Deep Learning Nerve Segmentation

Updated 7 February 2026

Deep learning nerve segmentation is a method that uses CNNs and transformers to extract nerve structures from various biomedical images.
It leverages encoder-decoder architectures and topology-aware losses to overcome challenges like small object detection and class imbalance.
The approach enhances diagnostic accuracy and surgical planning across modalities such as microscopy, ultrasound, MRI, CT, and OCT.

Deep learning-based nerve segmentation refers to the use of modern neural network architectures, primarily convolutional neural networks (CNNs) and transformers, to delineate neural structures from various biomedical imaging modalities.

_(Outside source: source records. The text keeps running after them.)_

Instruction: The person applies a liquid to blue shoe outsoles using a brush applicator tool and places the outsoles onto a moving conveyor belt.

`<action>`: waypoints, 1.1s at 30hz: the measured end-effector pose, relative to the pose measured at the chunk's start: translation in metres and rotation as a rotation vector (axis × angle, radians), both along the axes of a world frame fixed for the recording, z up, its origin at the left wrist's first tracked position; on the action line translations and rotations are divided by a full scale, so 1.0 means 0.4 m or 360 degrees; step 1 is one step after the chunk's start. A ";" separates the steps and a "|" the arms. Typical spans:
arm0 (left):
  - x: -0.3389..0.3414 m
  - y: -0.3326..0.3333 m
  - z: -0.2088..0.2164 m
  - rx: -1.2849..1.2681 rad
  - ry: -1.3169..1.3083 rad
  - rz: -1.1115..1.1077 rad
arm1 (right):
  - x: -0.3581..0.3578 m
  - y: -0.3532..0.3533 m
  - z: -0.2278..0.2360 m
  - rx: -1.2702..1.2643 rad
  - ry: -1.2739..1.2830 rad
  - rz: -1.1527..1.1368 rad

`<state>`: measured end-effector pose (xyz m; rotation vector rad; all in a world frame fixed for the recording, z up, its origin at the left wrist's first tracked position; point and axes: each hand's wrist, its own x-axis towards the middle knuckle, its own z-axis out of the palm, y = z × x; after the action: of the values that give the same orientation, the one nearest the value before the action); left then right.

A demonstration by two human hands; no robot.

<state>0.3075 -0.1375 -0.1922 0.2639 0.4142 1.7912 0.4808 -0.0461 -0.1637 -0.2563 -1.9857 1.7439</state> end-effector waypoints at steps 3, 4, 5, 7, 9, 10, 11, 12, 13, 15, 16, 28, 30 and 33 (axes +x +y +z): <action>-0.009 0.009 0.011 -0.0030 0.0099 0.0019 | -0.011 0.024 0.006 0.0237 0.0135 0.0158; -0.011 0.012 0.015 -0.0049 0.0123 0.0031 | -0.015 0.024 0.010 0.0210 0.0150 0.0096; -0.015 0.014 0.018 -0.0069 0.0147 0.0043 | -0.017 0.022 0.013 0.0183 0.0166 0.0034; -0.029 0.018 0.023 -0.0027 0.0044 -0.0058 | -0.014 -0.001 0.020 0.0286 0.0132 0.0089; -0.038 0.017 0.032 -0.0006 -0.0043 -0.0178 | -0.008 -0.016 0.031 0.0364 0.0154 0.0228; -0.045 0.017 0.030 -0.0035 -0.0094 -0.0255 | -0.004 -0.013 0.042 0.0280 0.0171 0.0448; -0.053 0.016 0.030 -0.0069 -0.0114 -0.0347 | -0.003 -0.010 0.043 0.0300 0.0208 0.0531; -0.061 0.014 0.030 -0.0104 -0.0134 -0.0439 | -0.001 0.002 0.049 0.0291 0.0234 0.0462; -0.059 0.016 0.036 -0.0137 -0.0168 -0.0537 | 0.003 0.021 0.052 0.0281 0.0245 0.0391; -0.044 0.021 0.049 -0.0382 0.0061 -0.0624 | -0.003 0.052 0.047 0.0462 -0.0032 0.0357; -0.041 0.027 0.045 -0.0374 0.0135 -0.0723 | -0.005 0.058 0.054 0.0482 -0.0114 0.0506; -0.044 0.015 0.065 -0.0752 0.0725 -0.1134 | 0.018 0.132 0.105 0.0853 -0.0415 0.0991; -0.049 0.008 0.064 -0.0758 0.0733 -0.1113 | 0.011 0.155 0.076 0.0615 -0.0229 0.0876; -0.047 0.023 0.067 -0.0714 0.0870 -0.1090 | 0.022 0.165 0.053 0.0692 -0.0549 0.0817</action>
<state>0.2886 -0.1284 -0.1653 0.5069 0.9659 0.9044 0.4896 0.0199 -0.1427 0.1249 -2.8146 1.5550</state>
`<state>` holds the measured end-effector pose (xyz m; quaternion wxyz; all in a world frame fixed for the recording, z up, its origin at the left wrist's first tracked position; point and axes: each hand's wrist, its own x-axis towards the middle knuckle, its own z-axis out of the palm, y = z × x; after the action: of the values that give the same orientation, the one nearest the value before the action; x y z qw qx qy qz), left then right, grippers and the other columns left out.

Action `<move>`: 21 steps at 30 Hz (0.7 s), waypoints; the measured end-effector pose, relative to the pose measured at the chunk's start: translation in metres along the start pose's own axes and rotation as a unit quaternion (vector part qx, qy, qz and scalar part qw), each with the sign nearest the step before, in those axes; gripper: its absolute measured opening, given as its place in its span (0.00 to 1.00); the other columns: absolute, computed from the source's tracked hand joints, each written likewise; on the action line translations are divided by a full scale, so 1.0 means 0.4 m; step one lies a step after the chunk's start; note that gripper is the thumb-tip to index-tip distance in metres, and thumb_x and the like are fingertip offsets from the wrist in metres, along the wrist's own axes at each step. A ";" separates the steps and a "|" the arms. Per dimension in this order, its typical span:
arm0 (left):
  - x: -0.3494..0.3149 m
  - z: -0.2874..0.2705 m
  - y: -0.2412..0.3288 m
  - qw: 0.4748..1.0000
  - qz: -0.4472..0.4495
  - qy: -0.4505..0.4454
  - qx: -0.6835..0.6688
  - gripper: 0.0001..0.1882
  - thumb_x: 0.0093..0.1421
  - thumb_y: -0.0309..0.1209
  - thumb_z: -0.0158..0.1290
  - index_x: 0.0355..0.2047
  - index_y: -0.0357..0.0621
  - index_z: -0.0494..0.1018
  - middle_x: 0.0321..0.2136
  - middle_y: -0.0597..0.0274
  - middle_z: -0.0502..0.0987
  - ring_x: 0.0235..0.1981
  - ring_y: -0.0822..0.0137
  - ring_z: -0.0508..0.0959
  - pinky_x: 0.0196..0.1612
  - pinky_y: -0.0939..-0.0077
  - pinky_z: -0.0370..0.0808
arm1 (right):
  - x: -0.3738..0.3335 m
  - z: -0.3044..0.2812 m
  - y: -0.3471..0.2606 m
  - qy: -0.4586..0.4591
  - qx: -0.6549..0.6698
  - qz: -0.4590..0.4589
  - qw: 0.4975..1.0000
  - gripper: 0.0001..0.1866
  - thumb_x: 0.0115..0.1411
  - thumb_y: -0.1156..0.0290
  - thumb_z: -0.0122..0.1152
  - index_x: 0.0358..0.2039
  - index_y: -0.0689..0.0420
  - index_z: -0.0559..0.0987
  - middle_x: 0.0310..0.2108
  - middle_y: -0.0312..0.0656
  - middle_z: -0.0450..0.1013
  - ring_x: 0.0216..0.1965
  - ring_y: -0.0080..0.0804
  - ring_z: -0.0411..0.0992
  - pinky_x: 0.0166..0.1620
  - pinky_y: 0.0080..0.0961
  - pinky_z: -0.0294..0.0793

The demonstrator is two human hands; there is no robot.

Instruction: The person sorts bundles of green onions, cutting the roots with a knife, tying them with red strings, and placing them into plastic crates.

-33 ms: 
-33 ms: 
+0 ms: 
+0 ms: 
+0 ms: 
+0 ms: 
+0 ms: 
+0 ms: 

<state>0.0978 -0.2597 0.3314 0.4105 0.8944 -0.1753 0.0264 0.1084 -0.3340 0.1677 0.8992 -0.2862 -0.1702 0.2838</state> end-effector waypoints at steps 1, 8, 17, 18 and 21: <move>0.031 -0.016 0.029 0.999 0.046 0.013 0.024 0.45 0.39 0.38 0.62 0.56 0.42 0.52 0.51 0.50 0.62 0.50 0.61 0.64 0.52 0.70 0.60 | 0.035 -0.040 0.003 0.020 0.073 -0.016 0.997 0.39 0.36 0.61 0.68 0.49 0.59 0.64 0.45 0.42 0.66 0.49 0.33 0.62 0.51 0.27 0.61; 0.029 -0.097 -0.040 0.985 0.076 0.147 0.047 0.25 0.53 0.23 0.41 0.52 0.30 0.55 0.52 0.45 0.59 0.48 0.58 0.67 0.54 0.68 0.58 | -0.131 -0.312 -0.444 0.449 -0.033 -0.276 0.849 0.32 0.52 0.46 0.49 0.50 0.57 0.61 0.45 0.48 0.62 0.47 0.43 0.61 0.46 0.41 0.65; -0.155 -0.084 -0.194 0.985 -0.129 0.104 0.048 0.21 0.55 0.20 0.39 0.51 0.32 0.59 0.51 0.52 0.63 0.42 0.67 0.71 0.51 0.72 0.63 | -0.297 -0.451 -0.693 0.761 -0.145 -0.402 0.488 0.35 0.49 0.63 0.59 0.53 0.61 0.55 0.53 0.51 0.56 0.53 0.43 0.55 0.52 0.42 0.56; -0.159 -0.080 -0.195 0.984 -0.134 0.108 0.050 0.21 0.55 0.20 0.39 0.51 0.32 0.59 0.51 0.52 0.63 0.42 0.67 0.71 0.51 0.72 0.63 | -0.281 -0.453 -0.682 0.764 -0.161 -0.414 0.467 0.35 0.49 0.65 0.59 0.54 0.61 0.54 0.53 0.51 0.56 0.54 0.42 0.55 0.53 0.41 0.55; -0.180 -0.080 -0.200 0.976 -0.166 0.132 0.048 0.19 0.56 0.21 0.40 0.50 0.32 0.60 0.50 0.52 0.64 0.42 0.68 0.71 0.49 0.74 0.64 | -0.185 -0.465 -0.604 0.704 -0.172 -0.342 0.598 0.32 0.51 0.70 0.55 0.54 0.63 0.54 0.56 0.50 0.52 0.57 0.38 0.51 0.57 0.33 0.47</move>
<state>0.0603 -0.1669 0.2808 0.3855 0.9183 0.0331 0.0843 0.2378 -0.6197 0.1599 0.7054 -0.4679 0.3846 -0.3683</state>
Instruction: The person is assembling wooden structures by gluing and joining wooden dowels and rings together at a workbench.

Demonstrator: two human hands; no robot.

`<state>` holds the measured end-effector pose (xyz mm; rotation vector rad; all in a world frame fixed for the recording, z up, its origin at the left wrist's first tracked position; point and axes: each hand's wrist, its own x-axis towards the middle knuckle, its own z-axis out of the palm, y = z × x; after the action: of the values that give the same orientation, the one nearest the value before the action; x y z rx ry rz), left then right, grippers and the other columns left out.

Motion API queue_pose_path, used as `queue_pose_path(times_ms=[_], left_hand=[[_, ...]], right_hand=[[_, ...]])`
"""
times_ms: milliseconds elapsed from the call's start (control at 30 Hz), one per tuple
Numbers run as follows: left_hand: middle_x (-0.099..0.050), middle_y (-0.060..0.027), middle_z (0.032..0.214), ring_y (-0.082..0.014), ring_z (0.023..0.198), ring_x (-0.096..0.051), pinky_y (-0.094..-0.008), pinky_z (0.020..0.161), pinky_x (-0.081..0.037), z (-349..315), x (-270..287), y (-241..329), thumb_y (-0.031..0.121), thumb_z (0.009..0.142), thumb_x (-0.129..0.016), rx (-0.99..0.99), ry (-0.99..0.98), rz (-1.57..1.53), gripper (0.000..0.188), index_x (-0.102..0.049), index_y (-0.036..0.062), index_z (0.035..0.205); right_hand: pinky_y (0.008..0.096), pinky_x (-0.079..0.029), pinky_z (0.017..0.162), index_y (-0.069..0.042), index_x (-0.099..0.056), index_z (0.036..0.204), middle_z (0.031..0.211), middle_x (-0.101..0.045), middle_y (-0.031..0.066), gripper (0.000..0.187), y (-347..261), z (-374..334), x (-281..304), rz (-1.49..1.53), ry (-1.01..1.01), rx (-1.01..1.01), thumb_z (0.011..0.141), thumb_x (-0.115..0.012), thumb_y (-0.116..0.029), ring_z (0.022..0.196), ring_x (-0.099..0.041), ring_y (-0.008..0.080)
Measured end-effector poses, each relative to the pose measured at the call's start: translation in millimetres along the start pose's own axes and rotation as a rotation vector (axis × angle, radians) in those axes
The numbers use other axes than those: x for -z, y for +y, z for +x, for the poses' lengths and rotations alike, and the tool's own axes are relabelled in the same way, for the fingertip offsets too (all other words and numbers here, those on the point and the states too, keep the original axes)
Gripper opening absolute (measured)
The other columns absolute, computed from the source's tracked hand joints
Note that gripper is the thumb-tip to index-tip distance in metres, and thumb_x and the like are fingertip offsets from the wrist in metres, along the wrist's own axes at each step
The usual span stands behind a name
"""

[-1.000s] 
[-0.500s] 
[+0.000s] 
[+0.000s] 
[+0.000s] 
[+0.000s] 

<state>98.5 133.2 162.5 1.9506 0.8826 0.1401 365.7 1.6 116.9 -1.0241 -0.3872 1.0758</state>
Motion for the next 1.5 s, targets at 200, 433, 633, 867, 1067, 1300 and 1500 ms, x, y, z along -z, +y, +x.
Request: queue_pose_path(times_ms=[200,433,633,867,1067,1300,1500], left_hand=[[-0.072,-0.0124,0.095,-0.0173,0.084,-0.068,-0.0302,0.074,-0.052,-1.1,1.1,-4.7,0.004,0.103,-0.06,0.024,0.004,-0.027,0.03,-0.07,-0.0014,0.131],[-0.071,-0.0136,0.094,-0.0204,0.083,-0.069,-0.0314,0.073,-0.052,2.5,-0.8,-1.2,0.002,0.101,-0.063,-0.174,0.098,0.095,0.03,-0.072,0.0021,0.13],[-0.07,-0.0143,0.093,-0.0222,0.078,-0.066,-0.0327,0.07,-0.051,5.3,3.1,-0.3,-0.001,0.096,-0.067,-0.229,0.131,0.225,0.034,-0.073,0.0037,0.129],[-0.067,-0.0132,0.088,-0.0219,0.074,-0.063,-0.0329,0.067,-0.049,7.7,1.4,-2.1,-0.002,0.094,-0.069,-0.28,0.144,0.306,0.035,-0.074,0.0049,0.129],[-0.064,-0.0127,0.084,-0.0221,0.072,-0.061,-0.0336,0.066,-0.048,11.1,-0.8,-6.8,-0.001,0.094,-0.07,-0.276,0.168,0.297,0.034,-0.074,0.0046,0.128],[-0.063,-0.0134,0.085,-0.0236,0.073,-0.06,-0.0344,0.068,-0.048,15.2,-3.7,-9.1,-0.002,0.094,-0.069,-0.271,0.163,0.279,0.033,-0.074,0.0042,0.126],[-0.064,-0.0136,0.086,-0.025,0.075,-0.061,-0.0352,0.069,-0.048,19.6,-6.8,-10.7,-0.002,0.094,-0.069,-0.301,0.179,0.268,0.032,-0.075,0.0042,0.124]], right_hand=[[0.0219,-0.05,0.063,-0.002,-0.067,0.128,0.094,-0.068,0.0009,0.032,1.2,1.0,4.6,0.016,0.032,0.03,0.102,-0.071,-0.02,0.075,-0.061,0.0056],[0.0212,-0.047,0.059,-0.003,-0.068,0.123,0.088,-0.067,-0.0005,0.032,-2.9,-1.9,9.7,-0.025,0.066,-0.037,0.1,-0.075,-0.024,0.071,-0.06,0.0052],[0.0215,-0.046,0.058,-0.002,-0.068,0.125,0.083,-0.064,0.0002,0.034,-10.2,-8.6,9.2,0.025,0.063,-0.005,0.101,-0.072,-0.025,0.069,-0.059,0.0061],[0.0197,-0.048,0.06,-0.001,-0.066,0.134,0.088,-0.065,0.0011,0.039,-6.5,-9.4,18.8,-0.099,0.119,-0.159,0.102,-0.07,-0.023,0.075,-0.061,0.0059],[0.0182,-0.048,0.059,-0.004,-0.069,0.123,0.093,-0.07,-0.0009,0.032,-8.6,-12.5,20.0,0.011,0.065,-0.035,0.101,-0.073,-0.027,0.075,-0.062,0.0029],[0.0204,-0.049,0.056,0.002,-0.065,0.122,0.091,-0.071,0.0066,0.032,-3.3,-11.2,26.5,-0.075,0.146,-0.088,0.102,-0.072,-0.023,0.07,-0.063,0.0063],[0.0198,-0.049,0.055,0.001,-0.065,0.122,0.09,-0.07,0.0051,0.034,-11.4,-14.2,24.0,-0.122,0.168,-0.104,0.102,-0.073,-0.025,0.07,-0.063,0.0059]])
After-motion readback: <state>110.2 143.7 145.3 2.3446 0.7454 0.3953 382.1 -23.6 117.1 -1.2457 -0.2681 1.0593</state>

Precise segmentation of nerves—including axons, myelin, nerve fibers, nerve trunks, and roots—is crucial for quantitative morphometry, surgical planning, disease monitoring, and neurophysiological studies. This article synthesizes the core methodologies, architectural advances, validation strategies, and critical challenges in deep learning-based nerve segmentation across imaging domains such as microscopy, ultrasound, CT, and MRI.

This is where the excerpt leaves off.